Stick Your Head in the (Tar) Sand

As it promised to do in exchange for the withdrawal of a shareholder proposal on “stranded assets”, ExxonMobil has issued a report on its plans for managing the risks in the event that market and regulatory responses to climate change reduce the value of its oil and gas reserves. “The report, 'Managing the Risks'” according to Natasha Lamb of Arjuna Capital, which filed the original proposal, “forgot to address one thing: the risks.” Instead of offering a plan for dealing with a lower-carbon future, Exxon blithely dismissed its possibility. It’s too expensive, said the company, overstating the costs; the public won’t tolerate it, disregarding the growing concerns.

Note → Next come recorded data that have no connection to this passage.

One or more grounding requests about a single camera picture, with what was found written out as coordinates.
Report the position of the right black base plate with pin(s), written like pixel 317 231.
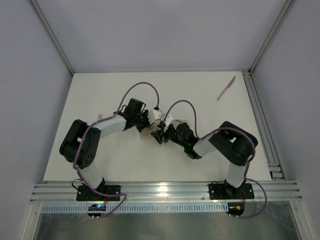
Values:
pixel 225 191

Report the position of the right black controller board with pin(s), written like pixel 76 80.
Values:
pixel 235 209

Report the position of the beige cloth napkin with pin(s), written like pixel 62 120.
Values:
pixel 145 133

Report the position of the aluminium front rail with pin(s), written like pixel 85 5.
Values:
pixel 167 192

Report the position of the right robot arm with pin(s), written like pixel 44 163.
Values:
pixel 235 144

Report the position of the knife with pink handle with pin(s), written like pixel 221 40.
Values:
pixel 226 88

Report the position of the fork with pink handle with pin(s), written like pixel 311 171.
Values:
pixel 100 116

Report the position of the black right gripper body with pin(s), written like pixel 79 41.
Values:
pixel 164 133

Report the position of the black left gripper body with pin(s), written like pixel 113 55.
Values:
pixel 144 120

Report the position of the slotted cable duct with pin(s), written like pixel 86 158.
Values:
pixel 139 208

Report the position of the aluminium frame post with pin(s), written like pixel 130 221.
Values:
pixel 51 34
pixel 272 33

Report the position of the left black controller board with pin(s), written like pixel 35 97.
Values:
pixel 95 211

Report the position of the left aluminium frame post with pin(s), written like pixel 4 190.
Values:
pixel 51 34

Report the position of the right aluminium frame post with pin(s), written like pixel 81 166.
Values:
pixel 272 33

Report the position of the black controller board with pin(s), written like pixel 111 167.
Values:
pixel 95 211
pixel 235 209

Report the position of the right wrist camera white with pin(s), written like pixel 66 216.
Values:
pixel 166 120

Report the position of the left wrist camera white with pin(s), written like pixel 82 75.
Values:
pixel 154 115

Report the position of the right side aluminium rail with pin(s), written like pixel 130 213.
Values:
pixel 268 144

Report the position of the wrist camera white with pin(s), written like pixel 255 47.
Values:
pixel 166 120
pixel 154 115

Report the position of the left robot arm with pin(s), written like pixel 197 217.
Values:
pixel 81 142

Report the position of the aluminium rail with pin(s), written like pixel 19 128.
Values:
pixel 167 192
pixel 268 144

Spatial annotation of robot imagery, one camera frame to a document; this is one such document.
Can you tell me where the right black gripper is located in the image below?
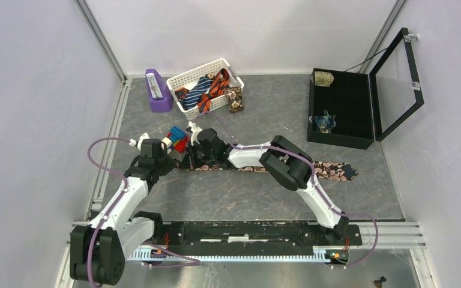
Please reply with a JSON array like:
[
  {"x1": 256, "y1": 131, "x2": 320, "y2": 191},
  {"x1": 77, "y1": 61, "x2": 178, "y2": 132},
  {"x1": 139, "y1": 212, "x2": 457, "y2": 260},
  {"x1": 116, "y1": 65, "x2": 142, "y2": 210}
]
[{"x1": 179, "y1": 141, "x2": 216, "y2": 170}]

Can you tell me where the black pink floral tie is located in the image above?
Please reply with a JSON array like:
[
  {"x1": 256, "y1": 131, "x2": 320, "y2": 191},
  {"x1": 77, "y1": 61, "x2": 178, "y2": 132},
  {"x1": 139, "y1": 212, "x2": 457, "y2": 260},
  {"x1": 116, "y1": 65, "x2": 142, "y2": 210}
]
[{"x1": 176, "y1": 160, "x2": 358, "y2": 182}]

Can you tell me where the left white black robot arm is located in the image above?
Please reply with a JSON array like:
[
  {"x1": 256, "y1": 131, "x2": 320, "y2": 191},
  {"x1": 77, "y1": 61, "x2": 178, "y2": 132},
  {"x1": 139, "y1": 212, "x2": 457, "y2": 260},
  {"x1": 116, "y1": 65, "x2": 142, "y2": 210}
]
[{"x1": 70, "y1": 133, "x2": 177, "y2": 287}]

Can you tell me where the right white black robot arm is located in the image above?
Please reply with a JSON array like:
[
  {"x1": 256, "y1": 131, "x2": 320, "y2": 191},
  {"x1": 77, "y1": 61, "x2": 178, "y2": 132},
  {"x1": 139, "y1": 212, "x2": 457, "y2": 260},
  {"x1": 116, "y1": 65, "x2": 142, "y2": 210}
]
[{"x1": 180, "y1": 127, "x2": 349, "y2": 245}]

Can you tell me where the colourful toy block stack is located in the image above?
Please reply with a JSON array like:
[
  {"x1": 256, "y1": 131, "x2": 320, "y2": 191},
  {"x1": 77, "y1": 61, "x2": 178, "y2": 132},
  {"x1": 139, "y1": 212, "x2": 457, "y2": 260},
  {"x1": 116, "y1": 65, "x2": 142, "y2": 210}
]
[{"x1": 161, "y1": 126, "x2": 188, "y2": 154}]

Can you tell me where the navy white striped tie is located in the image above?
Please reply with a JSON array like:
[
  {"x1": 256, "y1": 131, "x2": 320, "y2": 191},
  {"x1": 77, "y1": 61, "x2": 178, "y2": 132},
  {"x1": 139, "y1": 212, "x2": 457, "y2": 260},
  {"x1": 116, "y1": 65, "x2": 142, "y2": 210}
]
[{"x1": 177, "y1": 77, "x2": 213, "y2": 110}]

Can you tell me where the white plastic basket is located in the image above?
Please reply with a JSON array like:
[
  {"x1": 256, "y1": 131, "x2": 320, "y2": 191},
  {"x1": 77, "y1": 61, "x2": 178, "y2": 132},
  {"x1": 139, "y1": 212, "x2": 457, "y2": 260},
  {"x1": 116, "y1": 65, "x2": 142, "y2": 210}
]
[{"x1": 167, "y1": 58, "x2": 244, "y2": 120}]

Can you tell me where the brown floral tie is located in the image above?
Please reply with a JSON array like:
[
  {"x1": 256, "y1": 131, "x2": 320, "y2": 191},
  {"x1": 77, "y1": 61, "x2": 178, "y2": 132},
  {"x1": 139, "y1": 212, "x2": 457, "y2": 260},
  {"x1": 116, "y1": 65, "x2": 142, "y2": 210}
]
[{"x1": 224, "y1": 87, "x2": 244, "y2": 113}]

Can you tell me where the purple metronome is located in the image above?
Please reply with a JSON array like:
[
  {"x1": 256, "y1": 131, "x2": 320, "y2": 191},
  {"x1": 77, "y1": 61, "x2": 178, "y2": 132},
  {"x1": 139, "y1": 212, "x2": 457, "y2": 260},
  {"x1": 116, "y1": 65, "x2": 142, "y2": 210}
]
[{"x1": 145, "y1": 68, "x2": 173, "y2": 113}]

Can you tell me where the orange navy striped tie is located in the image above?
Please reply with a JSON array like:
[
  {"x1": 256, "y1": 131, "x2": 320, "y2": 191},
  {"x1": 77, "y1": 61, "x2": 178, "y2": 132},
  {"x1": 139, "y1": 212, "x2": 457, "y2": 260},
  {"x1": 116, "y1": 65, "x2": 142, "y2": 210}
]
[{"x1": 197, "y1": 68, "x2": 230, "y2": 113}]

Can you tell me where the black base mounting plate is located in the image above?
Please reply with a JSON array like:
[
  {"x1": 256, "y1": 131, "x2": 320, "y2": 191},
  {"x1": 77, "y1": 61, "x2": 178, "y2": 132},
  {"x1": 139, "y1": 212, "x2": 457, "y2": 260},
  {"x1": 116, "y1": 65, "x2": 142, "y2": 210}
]
[{"x1": 149, "y1": 220, "x2": 363, "y2": 257}]

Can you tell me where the gold rolled tie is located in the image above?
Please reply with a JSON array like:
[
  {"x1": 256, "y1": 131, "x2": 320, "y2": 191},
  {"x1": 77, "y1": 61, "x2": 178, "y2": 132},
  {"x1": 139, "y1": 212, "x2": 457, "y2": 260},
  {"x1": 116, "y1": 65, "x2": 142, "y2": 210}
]
[{"x1": 313, "y1": 71, "x2": 335, "y2": 88}]

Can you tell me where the black tie display box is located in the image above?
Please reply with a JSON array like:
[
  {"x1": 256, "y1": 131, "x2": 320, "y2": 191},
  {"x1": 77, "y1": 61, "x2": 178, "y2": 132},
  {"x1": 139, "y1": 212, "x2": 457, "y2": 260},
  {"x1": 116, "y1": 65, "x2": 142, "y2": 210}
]
[{"x1": 306, "y1": 28, "x2": 424, "y2": 150}]

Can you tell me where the small black floor object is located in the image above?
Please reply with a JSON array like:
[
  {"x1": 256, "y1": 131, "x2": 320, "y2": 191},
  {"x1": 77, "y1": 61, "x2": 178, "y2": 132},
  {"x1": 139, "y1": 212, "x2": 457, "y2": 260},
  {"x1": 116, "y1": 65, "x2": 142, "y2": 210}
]
[{"x1": 373, "y1": 276, "x2": 387, "y2": 288}]

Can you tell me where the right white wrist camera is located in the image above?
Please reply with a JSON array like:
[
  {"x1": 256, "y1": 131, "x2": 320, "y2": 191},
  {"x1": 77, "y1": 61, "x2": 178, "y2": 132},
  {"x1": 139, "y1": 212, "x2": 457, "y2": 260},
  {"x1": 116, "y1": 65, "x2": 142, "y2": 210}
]
[{"x1": 186, "y1": 121, "x2": 202, "y2": 146}]

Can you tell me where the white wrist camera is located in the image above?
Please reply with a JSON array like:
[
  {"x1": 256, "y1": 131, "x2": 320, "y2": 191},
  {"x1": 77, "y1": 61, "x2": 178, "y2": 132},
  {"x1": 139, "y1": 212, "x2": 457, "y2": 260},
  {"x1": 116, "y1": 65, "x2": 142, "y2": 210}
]
[
  {"x1": 128, "y1": 133, "x2": 150, "y2": 151},
  {"x1": 186, "y1": 121, "x2": 202, "y2": 146}
]

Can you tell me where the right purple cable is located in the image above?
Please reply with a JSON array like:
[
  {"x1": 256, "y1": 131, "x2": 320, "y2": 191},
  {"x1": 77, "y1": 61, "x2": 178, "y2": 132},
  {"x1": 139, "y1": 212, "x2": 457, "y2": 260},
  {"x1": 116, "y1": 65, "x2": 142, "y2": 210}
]
[{"x1": 192, "y1": 112, "x2": 379, "y2": 269}]

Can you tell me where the purple cable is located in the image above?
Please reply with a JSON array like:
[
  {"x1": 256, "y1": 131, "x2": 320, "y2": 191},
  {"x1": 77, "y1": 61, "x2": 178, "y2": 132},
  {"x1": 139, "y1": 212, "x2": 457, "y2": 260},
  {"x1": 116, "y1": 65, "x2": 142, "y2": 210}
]
[
  {"x1": 86, "y1": 137, "x2": 202, "y2": 288},
  {"x1": 192, "y1": 112, "x2": 379, "y2": 269}
]

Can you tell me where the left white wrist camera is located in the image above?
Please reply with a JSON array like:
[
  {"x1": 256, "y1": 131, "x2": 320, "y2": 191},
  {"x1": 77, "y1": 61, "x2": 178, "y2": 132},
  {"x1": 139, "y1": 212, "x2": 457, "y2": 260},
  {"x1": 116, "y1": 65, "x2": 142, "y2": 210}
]
[{"x1": 128, "y1": 133, "x2": 150, "y2": 151}]

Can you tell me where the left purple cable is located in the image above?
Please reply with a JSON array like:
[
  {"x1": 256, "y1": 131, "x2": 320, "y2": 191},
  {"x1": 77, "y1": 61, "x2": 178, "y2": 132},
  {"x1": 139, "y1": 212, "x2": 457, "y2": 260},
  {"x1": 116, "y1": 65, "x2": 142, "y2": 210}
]
[{"x1": 86, "y1": 137, "x2": 202, "y2": 288}]

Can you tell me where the white slotted cable duct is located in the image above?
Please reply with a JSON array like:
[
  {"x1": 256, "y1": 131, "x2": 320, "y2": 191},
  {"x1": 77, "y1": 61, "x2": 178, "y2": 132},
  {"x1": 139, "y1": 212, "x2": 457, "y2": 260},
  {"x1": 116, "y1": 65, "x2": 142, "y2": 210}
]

Unlike members of Congress, Exxon doesn't deny the threat of climate change; it simply ignores it. And so, as T. Boone Pickens asserts, America continues its march into the future without any energy plan at all. Is Exxon simply deceitful, promising an honest report on a matter of importance to its owners (i.e., its shareholders) and delivering a whitewash, marked by bland generalities and forecasting a future consonant with its corporate fairytale? Or is it a dinosaur, unable to adjust its lumbering 20th-century body to 21st-century realities? Or is it just arrogant?

When members of the Harvard community demanded the university divest its Exxon stock, President Drew Faust responded that Harvard’s $32-billion endowment “is not an instrument to impel social or political change.” There may be a compelling reason to divest: under its current management, Exxon seems a lousy long-term investment.